100.0% of residents lived in urban areas, while 0.0% lived in rural areas.

There were 693 households in Pine Air, of which 37.8% had children under the age of 18 living in them. Of all households, 50.2% were married-couple households, 17.7% were households with a male householder and no spouse or partner present, and 23.2% were households with a female householder and no spouse or partner present. About 15.0% of all households were made up of individuals and 6.1% had someone living alone who was 65 years of age or older.

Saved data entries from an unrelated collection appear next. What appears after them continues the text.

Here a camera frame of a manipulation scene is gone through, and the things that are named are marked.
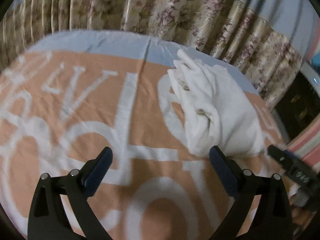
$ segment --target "white cloth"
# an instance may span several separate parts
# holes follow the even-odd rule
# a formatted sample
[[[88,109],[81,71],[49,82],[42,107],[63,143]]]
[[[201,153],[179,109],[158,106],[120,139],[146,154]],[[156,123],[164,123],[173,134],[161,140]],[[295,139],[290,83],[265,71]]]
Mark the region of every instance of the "white cloth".
[[[168,70],[172,89],[185,114],[191,154],[206,157],[218,145],[226,156],[253,156],[264,150],[258,116],[228,70],[191,59],[183,50]]]

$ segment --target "curtain fold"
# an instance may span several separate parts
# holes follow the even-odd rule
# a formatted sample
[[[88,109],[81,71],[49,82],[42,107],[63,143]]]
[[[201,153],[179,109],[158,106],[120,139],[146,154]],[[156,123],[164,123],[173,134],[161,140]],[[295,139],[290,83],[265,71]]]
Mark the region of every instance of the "curtain fold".
[[[77,28],[123,30],[192,46],[235,65],[273,108],[301,66],[301,55],[289,39],[241,0],[15,3],[0,23],[0,69],[49,33]]]

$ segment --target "crumpled white fabric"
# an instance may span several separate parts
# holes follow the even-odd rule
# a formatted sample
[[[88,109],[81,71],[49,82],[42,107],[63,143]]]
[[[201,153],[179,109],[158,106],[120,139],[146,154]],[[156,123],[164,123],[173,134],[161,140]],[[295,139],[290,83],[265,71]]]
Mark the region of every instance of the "crumpled white fabric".
[[[191,154],[208,157],[218,145],[226,156],[253,156],[264,151],[258,116],[228,70],[191,59],[183,50],[168,70],[171,86],[185,114]]]

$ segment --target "cloth fold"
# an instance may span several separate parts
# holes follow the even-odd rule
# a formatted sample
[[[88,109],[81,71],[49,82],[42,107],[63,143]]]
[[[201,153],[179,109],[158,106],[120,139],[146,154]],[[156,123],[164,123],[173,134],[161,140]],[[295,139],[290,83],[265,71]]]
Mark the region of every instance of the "cloth fold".
[[[253,156],[264,151],[258,116],[228,70],[191,59],[183,50],[168,70],[171,86],[185,114],[188,150],[207,157],[218,145],[226,156]]]

There were 716 housing units, of which 3.2% were vacant. The homeowner vacancy rate was 0.5% and the rental vacancy rate was 4.0%.

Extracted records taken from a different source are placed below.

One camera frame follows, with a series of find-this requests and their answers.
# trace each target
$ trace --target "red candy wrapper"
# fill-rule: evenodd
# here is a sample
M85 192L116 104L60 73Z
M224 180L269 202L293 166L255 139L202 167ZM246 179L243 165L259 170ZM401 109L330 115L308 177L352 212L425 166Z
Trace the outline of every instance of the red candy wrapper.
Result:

Pine Air racial composition (Hispanics excluded from racial categories) (NH = Non-Hispanic)
| Race | Number | Percentage |
| White (NH) | 400 | 18.26% |
| Black or African American (NH) | 154 | 7.03% |
| Native American or Alaska Native (NH) | 6 | 0.27% |
| Asian (NH) | 38 | 1.74% |
| Pacific Islander or Native Hawaiian (NH) | 0 | 0.00% |
| Some Other Race (NH) | 14 | 0.64% |
| Mixed/Multiracial (NH) | 36 | 1.64% |
| Hispanic or Latino | 1,542 | 70.41% |
| Total | 2,190 |

===Demographic estimates===
According to the 2020 ACS 5-year estimates, there were 425 families residing in the CDP.

===2010 census===

Pine Air racial composition (Hispanics excluded from racial categories) (NH = Non-Hispanic)
| Race | Number | Percentage |
| White (NH) | 584 | 28.85% |
| Black or African American (NH) | 145 | 7.16% |
| Native American or Alaska Native (NH) | 1 | 0.05% |
| Asian (NH) | 30 | 1.48% |
| Pacific Islander or Native Hawaiian (NH) | 0 | 0.00% |
| Some Other Race (NH) | 5 | 0.25% |
| Mixed/Multiracial (NH) | 8 | 0.40% |
| Hispanic or Latino | 1,251 | 61.80% |
| Total | 2,024 |

As of the 2010 United States census, there were 2,024 people, 672 households, and 503 families residing in the CDP.